Morten Bogacki didn't want anything to do with being the appointed "rabbit," also known as the pathfinder, to set the start for race six of the SAP 505 World Championship. He figured the role consigned him to oblivion in the standings.
But then, when he won the race, it was amazing how far he and crewman Lars Dehne had come around to warm and fuzzy feelings about this bunny business.
Turning to race six, brothers Jorgen and Jacob Bojsen-Moller got past their troubles of race five (they hit one of the marks of the race and lost places) and proved to themselves that their retuned rig-allowing the sails to set with a slightly deeper shape-accomplished the mission of making them fast upwind as well as down. The brothers from Denmark ran away with that race and rose to sixth in the standings, but Jorgen said, "
I think the 2013 world champion is going to be a German, not a Dane."

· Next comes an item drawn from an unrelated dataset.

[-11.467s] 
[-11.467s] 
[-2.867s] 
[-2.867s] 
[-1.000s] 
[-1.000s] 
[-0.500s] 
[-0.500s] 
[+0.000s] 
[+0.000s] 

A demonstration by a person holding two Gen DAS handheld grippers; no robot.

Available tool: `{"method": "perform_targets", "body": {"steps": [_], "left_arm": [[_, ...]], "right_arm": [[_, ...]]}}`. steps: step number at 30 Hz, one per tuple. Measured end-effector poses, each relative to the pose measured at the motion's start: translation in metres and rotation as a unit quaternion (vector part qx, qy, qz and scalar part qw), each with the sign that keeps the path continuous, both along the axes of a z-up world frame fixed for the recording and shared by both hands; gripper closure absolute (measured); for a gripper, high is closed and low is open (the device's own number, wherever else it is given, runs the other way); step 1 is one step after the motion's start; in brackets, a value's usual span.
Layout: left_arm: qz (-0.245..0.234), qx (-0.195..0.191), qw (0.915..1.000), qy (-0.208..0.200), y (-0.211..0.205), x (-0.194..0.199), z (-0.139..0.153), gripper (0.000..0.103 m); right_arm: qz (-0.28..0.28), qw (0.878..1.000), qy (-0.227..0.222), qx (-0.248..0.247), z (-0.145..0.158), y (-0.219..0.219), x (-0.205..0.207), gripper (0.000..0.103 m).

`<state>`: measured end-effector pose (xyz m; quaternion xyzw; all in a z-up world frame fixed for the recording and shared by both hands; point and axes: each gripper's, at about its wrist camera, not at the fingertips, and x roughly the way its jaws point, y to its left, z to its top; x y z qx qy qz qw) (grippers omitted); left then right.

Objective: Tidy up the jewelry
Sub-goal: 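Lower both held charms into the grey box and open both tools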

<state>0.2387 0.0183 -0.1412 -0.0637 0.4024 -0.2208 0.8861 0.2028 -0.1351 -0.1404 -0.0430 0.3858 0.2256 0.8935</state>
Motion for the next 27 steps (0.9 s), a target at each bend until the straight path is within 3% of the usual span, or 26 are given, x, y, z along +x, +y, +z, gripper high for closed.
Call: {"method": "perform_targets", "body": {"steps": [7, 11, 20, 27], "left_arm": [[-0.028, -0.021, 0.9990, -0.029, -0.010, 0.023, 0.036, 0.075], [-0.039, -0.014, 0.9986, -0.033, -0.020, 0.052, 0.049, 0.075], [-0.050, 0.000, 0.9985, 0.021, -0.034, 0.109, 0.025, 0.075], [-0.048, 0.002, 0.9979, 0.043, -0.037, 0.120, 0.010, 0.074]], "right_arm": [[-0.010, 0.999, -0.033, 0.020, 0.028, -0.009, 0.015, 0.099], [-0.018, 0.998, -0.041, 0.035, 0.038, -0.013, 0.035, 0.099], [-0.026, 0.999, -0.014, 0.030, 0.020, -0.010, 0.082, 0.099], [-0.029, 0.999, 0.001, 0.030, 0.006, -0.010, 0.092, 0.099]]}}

There is evidence that he might be right. The leaderboard after six races has two German teams at the top. In first with two more days of racing ahead are Stefan Boehm and Gerald Roos, carrying a four-point advantage over Wolfgang Hunger and crewman Holger Jess. No doubt Boehm and Roos would have liked to repeat their two firsts of the opening day, but a fifth and a second were more than good enough to keep them ahead of a five-time world champion.
Proving that, even if you don't get what you want, you still might get what you need.
Bogacki, who made a strong bid for Germany's Olympic team, has employed SAP Analytics extensively, he said, not only here at the 505 Worlds: "
I used the tools in my Olympic campaign. SAP gives the German Olympic movement that support, and I've also used the tools here to look back at the early races." Bogacki will take an edge where he can find it, he said: "
The German 5O5 sailors sail together and train together, and it just makes us want to beat the other guys all that much more."
One race is scheduled for Thursday, but one race was lost to weather on Monday. The race committee operating out of host Barbados Yacht Club has the option of making up that race on Thursday, if conditions warrant.
The 505 dinghy, 5.05 meters long, was designed in 1954 and has become a classic on the high-performance competitive scene. The regatta opens with two races on Saturday 27 April and continues through with the eleventh and final race on Friday 3 May.